Une subversion du Texte Révélé
L’un des points les plus alarmants soulevés par l’auteur est la tendance de certains penseurs contemporains à isoler le texte du Coran et de la Sunna de leur contexte de révélation, ignorant l’interprétation des compagnons du Prophète ﷺ et des savants des premières générations. Cette "herméneutique moderne", influencée par les courants philosophiques occidentaux, prétend offrir une lecture "actualisée" du texte.
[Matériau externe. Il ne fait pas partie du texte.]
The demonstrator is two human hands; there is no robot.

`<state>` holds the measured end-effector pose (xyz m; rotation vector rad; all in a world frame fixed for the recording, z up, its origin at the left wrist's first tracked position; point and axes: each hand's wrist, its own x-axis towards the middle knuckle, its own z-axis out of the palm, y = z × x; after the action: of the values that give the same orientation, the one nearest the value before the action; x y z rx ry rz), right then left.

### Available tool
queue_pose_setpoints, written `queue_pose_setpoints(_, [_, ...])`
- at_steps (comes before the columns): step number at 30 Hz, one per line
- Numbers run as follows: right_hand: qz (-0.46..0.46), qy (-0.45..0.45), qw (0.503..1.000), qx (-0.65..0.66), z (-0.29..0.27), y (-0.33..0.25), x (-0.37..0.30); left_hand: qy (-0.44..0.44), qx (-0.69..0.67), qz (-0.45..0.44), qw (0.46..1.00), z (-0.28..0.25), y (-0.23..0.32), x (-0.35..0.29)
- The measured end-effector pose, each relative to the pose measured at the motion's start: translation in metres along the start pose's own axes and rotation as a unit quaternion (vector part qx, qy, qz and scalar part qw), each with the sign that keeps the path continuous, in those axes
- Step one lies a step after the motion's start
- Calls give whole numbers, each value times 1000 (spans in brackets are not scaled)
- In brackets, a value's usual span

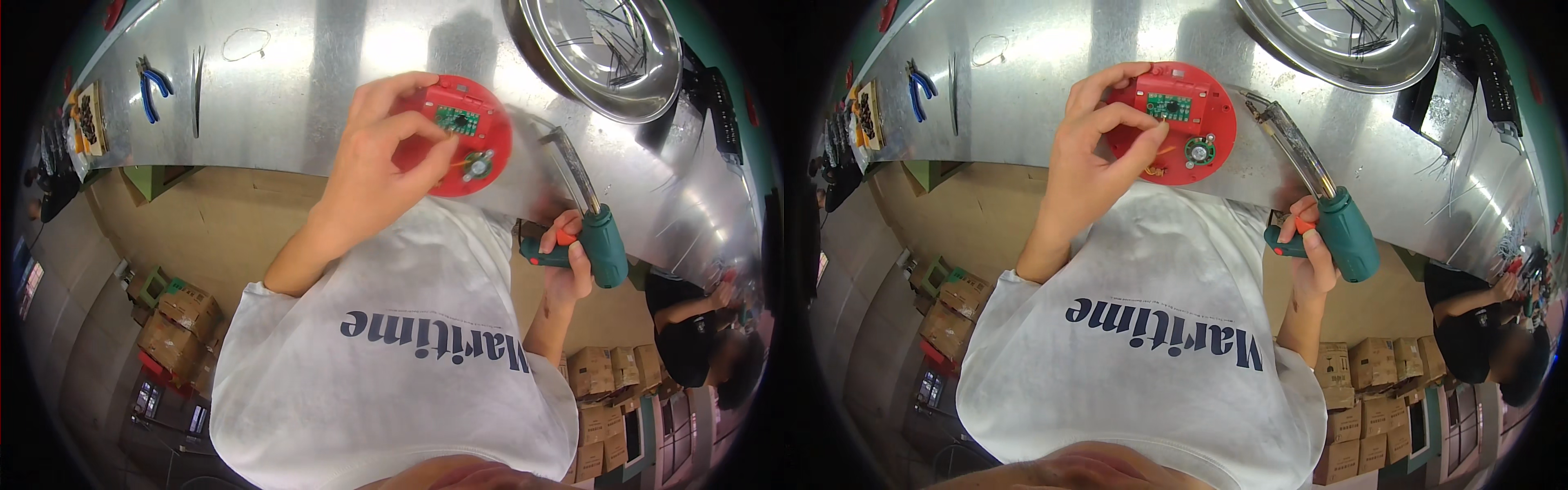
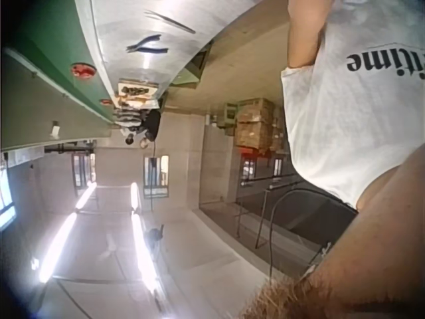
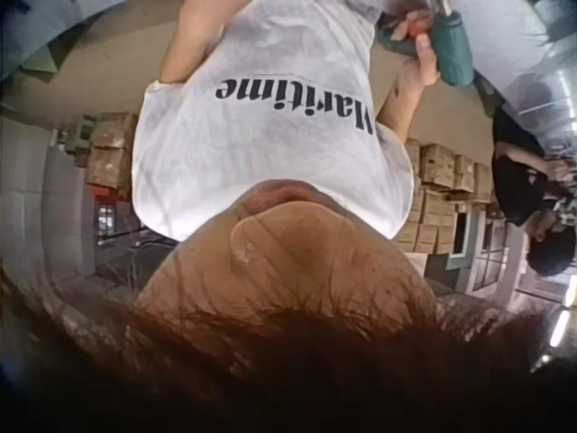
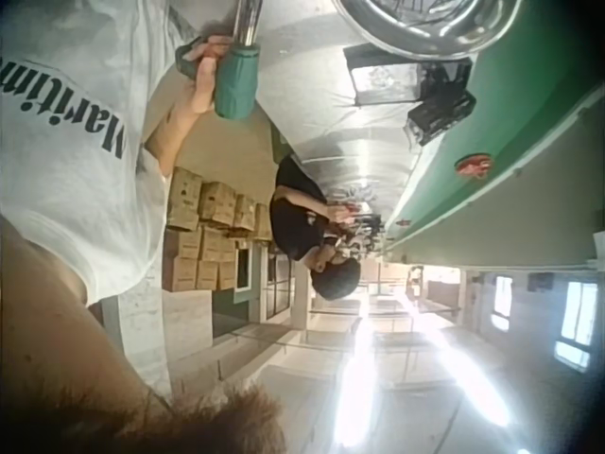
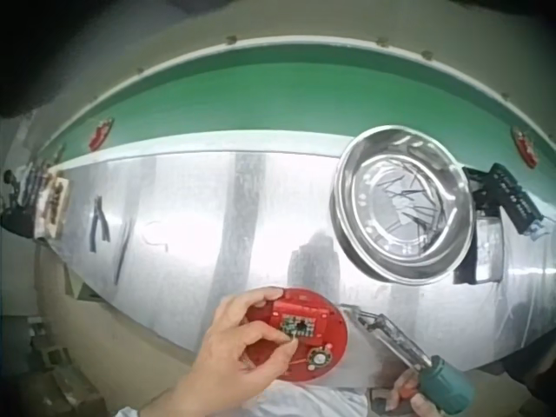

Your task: Soldering electronic components onto a small printed circuit board and organizing parts on an assembly line.

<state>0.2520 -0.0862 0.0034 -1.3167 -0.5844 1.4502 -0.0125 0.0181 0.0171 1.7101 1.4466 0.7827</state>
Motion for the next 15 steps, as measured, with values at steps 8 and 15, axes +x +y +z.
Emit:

Mais elle ouvre en réalité la porte à un relativisme dangereux qui place des penseurs contemporains au-dessus des compagnons de l’Envoyé d’Allah ﷺ.
Le danger est immense : la dissolution des repères, le remodelage de l’islam au gré des idéologies et la perte de toute authenticité spirituelle.
Le faux renouveau du Fiqh et la dictature du goût occidental
Une autre critique majeure du cheikh al-Sakran concerne le slogan répété à l’envi : "il faut renouveler le Fiqh pour qu’il s’adapte à notre époque". S’il est vrai que l’ijtihâd est un outil vivant dans l’islam, il devient un poison quand il est mis au service d’une seule idée : plaire à la culture dominante.
C’est ce que le cheikh appelle la "souveraineté du goût occidental" : on ne juge plus les cultures humaines à l’aune du Coran, mais l’inverse. On mesure la validité des textes à leur degré de conformité avec les sensibilités modernes. Or, c’est l’humain qui doit s’élever vers le divin, et non l’inverse.
Quelle issue face à cette colonisation intellectuelle ?
Le message du cheikh n’est pas pessimiste. Il est lucide et constructif. Le remède est clair : rebâtir une âme musulmane fière de son identité, éduquer sur la valeur du savoir islamique, et reconnecter les cœurs aux sources authentiques.
Il appelle à raviver la grandeur du message islamique, non en opposition haineuse, mais en affirmant une altérité lucide, confiante, fondée sur la révélation et le respect du legs des Pieux Prédécesseurs.
Une lecture indispensable
C'est un livre ( سلطة الثقافة الغالبة ) que chaque musulman devrait lire. Il ne se contente pas de dénoncer un état de fait. Il ouvre les yeux, provoque des déclics, et pousse à un sursaut.
Qu'Allah Ta3ala libère le cheikh Ibrahim al-Sakran, renforce sa science, et fasse de ses écrits une lumière pour cette Oummah. Amîn.